Today, once again I sat in the Green Bucket chairs. My routine six month appointment with my surgeon. I am always nervous waiting to go in, hoping that my surgeon won’t find anything strange or unusual when he does his check. Every week I have a little poke and prod at my wound area and of course the lonely boob.. I really only need to check once a month but once a week keeps me sane. No matter how well I know my scars I still from time to time panic, thinking that something has changed, no matter how well I know the Lonely boob I still panic, and if I really really panic I know my Breast care team are there to help me.
And sitting there today I thought of my recovery post surgery. It is so strange, I don’t remember this as being an awful time, I don’t remember terrible pain, I don’t remember crying or complaining.. (Well only one night when I was fed up with the drains stopping me sleeping.) But otherwise I simply remember strangly relaxed days, the food chanel and Love Island. Yes happy clappy days, in my own bedroom, newly decorated, with a new tv and all the channels ready for me to recuperate as organised by my husband. Yay to pain killer’s. 🤗
My bedroom became my haven. I had visitors, plenty visitors, with a big family as blessed as I am, you will never be short company. They came and went. I was fairly high on the happy drug’s and sat in my bed telling funny stories and really entertaining the visitors. But in hindsight I know their hearts were breaking and they were putting on the smiles and laughs.. Without the pain killers.
But the lows came, when the heavy duty drugs were finished with and I was down to the bog standard drugs , reality got a chance to butt in.
Horrible. Sick feeling days. Thinking the worst. What if I didn’t make it, what if this was going to end bad, what if I had to leave my two teenagers. And all that time what was foremost in my mind was 25 packets of ham. If the worst was to happen I would ask my husband to make sure there were always 25 packets of ham in the fridge. At least then I knew if there was always ham and bread my children would always be fed.
I sat in bed.. Walked to the kitchen and sitting room as much as I could, and did my best to help myself along the way.
Another area of worry was to make sure the beds were changed, I lay in bed one day thinking I must tell my sisters to make sure the beds are changed or my children will get scabies. These were my worries, the silly simple things but important no less.🙈
After 10 days I could have a proper wash. My two sisters arrived. We decided we would do a wash and hair wash.. Down to the bathroom. Seat ready for me. One sister holding the drains, the other sister with the face cloth attempting to wash as gently as possible while I slowly went green and it looked like I would hit the decks. Carried back to bed, the whole room spinning, cold sweats and sisters so upset at the fact that they were trying to wash me. I slowly came around, lying on the bed in a towel, weakness gone and saying to my sisters ” well that went well”.!

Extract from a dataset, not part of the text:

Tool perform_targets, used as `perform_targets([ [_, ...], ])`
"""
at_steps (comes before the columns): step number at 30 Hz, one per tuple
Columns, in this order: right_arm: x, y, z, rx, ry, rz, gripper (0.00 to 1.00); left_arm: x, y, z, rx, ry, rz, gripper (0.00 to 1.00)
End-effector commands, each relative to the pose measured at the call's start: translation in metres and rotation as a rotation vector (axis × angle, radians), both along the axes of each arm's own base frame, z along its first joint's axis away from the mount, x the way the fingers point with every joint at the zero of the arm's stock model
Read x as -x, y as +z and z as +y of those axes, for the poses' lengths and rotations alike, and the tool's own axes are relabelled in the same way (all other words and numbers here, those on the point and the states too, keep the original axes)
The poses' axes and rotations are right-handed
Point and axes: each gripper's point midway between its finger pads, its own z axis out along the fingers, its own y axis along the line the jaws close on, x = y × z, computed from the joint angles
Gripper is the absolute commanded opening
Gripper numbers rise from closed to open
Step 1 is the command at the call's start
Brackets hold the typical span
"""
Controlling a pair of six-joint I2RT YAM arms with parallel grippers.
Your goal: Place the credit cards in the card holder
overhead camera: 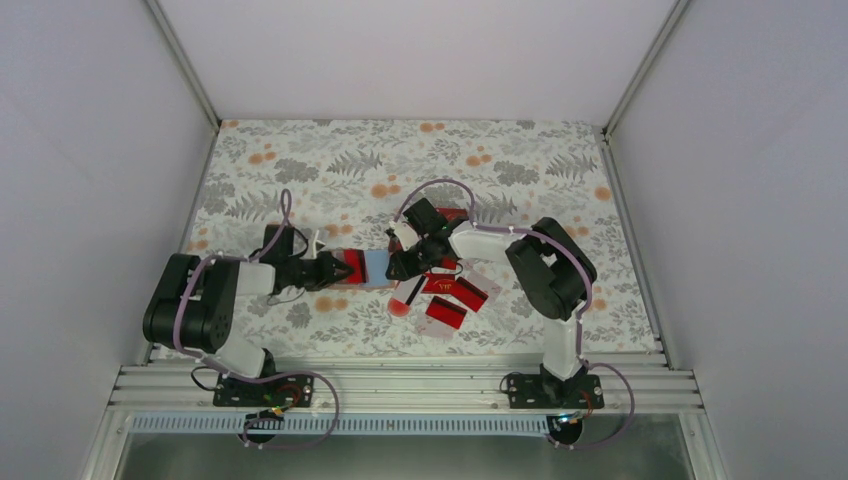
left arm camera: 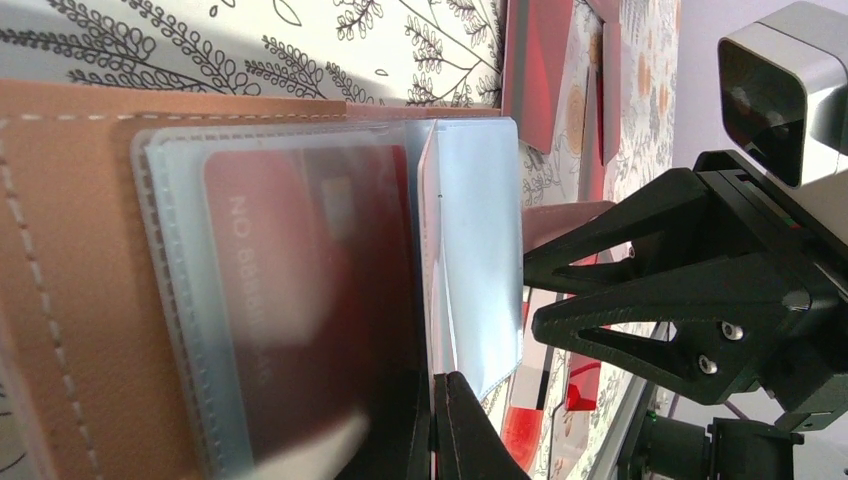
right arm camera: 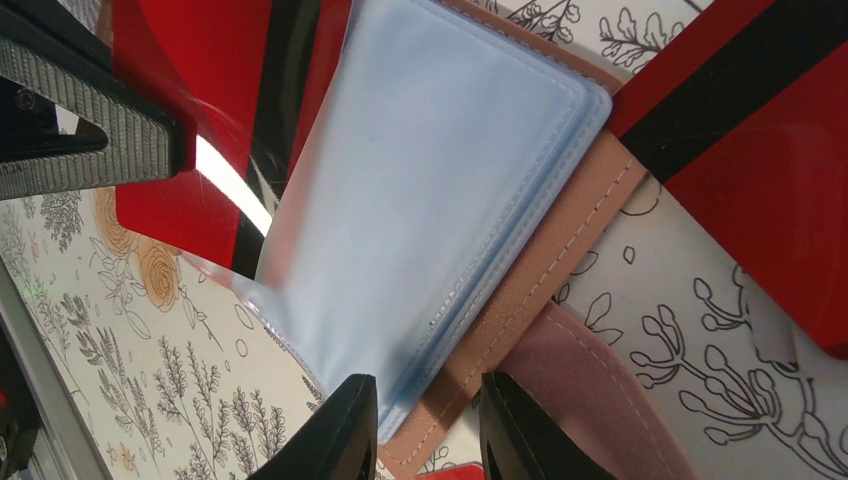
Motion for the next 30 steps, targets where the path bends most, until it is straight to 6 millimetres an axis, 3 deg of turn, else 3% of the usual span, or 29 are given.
perform_targets([
  [1, 0.003, -0.027, -0.010, 0.066, -0.015, 0.035, 0.27, 0.006, -0.009, -0.001, -0.019, -0.024, 0.059, 0.02],
  [15, 0.004, -0.032, -0.009, 0.070, -0.011, 0.047, 0.27, 0.009, -0.013, -0.001, -0.056, -0.042, 0.168, 0.02],
  [30, 0.004, -0.036, -0.009, 0.081, -0.012, 0.056, 0.26, 0.010, 0.000, 0.009, -0.138, 0.007, 0.207, 0.02],
])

And today, after all the nerves my surgeon told me everything was perfect, nothing to be worried about in all those place’s that I poke and prod. I would be referred for reconstruction. After much ado and thinking about the pros and cons I decided I wanted to go ahead and get the new boob.And so a letter will be sent to a plastic surgeon in Dublin. He will put me on his waiting list and one day i will meet him, I can’t wait to meet him and discuss my future, me and the Lonely Boob.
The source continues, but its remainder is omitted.